Magic Mike XXL is what many were expecting 2012’s Magic Mike to be only to end up with much more of a dramatic piece. Instead of carrying much dramatic weight, this sequel is more focused on bumping, grinding and the fun a carload of male strippers can deliver to anyone of any age as they road trip up the East Coast from Miami to Myrtle Beach.
There isn’t much of a story as much as a collection of scenes, and while you may ultimately find yourself caught up and enjoying each, there’s a repetitive nature to each scene and the air almost comes out of the movie every time a new one starts. As much fun as Magic Mike XXL may be, and as much as some audience members are going to appreciate the fact it’s more about skin and gyrating hips, the amateur nature of the plotting does cause for a bit of eye-rolling and heavy sighs.
The story begins with us learning Dallas (Matthew McConaughey) and The Kid (Alex Pettyfer) have skipped town and up and left the Kings of Tampa without a home. Meanwhile, Mike (Channing Tatum) appears to be living his dream of creating custom furniture, though the dream is more of a facade.
A phone call from Tarzan (Kevin Nash) brings Mike out of retirement as he’s looking for release and joins the rest of the guys — Richie (Joe Manganiello), Ken (Matt Bomer) and Tito (Adam Rodriguez) — on a road trip to a stripper convention at Myrtle Beach. Along the way they’ll party at a drag bar, crash their truck, meet up with a girl Tito met in Jacksonville only to be face-to-face with her mother (Andie McDowell) and friends, and then it’s a quick stop over in Savannah to meet an old friend before arriving in Myrtle Beach as they attempt to put together new routines to blow the roof off the climactic convention.

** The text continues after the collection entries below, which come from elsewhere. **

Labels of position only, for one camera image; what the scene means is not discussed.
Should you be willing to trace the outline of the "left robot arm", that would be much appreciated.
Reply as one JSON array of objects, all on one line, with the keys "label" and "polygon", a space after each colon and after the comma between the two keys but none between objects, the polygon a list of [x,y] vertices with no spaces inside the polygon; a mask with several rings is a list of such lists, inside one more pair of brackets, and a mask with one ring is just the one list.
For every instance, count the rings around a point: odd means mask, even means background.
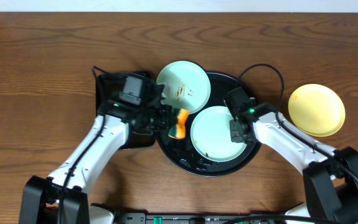
[{"label": "left robot arm", "polygon": [[99,175],[130,133],[177,131],[188,112],[159,100],[138,105],[108,100],[69,158],[45,179],[32,176],[22,195],[19,223],[113,223],[115,214],[88,204]]}]

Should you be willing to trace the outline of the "yellow green sponge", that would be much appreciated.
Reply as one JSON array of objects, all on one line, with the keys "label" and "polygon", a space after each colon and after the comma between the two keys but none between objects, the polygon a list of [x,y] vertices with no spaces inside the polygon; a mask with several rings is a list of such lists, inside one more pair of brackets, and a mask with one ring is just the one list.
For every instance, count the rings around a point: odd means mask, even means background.
[{"label": "yellow green sponge", "polygon": [[168,136],[173,139],[184,139],[186,137],[186,121],[189,117],[189,112],[182,108],[174,108],[174,125],[169,128]]}]

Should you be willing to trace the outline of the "mint plate with crumbs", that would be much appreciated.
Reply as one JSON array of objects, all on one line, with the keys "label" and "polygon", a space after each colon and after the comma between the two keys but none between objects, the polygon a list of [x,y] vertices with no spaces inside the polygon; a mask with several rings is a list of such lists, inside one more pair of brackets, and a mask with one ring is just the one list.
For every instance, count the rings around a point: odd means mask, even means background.
[{"label": "mint plate with crumbs", "polygon": [[211,84],[206,72],[192,62],[176,61],[166,65],[156,83],[165,85],[162,104],[185,109],[189,114],[201,110],[210,97]]}]

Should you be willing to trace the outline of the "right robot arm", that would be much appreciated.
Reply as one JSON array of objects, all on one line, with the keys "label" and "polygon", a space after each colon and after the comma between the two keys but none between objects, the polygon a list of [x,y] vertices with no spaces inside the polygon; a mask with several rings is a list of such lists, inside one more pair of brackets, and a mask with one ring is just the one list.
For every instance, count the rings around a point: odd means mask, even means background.
[{"label": "right robot arm", "polygon": [[274,149],[303,176],[305,205],[281,216],[286,223],[358,223],[358,152],[323,144],[290,122],[272,105],[225,102],[233,119],[233,142]]}]

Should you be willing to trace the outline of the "mint plate with sauce smear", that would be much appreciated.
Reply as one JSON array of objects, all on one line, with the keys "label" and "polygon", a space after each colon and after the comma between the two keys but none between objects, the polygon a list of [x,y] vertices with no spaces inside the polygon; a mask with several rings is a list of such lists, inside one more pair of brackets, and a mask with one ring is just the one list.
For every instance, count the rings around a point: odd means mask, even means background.
[{"label": "mint plate with sauce smear", "polygon": [[191,141],[201,156],[214,162],[227,162],[245,150],[245,143],[231,141],[231,120],[232,115],[225,106],[211,106],[194,118]]}]

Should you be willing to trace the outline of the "yellow plate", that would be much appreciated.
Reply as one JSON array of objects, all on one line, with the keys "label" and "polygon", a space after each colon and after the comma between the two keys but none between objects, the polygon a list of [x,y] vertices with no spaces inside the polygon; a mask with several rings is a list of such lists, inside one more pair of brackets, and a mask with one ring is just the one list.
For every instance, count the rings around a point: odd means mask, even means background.
[{"label": "yellow plate", "polygon": [[344,103],[337,93],[314,83],[300,86],[291,94],[288,111],[300,130],[317,137],[335,134],[346,119]]}]

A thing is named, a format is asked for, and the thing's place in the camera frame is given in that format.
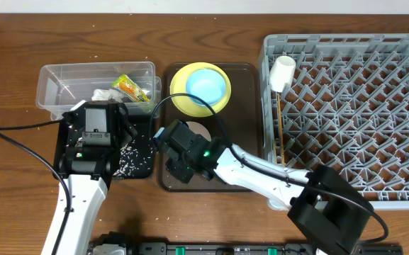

There’s an Ocean’s Eleven-by-way-of-stripper vibe to it all, where the end goal isn’t a major heist, but instead the adoration of their fans. The film serves as something of an “in defense of male strippers” feature, showing they are people too and not only how hard they work at their job, but the fact they have real aspirations and dreams outside of getting naked in front of a bunch of screaming women, though make no mistake, they love that too.
Nearly each and every scene can be placed under a microscope… Why did they have to go there? Because they needed an emcee for their show. Why did they have to go there? Because they needed a vehicle to get them the rest of the way and a place to practice once they got to Myrtle Beach. Why did that have to happen? Because Mike’s real motivation for going on the road trip had to be revealed.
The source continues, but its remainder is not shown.